Scientists integrate opitcal components into chips designs

The technique can be used by existing manufacturing processes and according to Amir Atabaki, one of the research scientists involved in the project, "The most promising thing about this work is that you can optimise your photonics independently from your electronics."

Moving from electrical communication to optical communication is an attractive proposition for chip manufacturers because it could significantly increase chips' speed and reduce power consumption, an increasingly important advantage as chips' transistor count continues to rise:

The integration of optical - or "photonic" - and electronic components on the same chip reduces power consumption. The optical communications devices currently on the market tend to consume too much power and generate too much heat to be integrated into an electronic chip such as a microprocessor.

Atabaki and his colleagues have used a more space-efficient modulator design, based on a photonic device called a ring resonator.

"We have access to photonic architectures that you can't normally use without integrated electronics," Atabaki explains. "For example, today there is no commercial optical transceiver that uses optical resonators, because you need considerable electronics capability to control and stabilize that resonator."

In addition to millions of transistors for executing computations, the researchers' new chip includes all the components necessary for optical communication: modulators; waveguides, which steer light across the chip; resonators, which separate out different wavelengths of light, each of which can carry different data; and photodetectors, which translate incoming light signals back into electrical signals.

Silicon must be fabricated on top of a layer of glass to yield useful optical components. The difference between the refractive indices of the silicon and the glass is what confines light to the silicon optical components.

Earlier work on integrated photonics involved a process called wafer bonding, in which a single, large crystal of silicon is fused to a layer of glass deposited atop a separate chip. The new work, in enabling the direct deposition of silicon on top of glass, uses polysilicon, which consists of many small crystals of silicon.

Single-crystal silicon is useful for both optics and electronics, but in polysilicon, there's a trade-off between optical and electrical efficiency. Large-crystal polysilicon is efficient at conducting electricity, but the large crystals tend to scatter light, lowering the optical efficiency.
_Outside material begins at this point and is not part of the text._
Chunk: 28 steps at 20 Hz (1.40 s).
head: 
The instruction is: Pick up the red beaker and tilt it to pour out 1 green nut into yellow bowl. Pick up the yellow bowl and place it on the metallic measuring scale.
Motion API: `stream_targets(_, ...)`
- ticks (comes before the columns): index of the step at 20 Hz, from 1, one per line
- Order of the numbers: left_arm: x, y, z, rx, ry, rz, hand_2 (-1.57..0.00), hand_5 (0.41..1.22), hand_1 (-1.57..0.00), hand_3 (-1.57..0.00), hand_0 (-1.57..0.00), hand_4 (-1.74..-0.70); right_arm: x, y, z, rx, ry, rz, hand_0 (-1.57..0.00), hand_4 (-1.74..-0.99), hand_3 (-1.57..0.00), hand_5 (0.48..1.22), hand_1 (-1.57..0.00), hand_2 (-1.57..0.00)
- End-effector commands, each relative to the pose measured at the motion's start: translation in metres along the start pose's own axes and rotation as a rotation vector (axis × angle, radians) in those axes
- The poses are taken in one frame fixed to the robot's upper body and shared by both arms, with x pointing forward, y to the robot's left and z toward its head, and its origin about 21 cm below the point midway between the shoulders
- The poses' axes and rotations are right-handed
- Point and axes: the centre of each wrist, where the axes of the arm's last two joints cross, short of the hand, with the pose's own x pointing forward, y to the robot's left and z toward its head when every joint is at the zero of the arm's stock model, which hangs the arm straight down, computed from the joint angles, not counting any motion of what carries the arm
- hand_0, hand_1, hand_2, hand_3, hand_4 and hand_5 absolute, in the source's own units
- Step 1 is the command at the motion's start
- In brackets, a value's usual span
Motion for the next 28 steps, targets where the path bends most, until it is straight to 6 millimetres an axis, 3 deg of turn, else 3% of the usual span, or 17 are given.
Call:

Small-crystal polysilicon scatters light less, but it's not as good a conductor.

Using the manufacturing facilities at SUNY-Albany's Colleges for Nanoscale Sciences and Engineering, the researchers tried out a series of recipes for polysilicon deposition, varying the type of raw silicon used, processing temperatures and times, until they found one that offered a good trade-off between electronic and optical properties.

"I think we must have gone through more than 50 silicon wafers before finding a material that was just right," Atabaki said.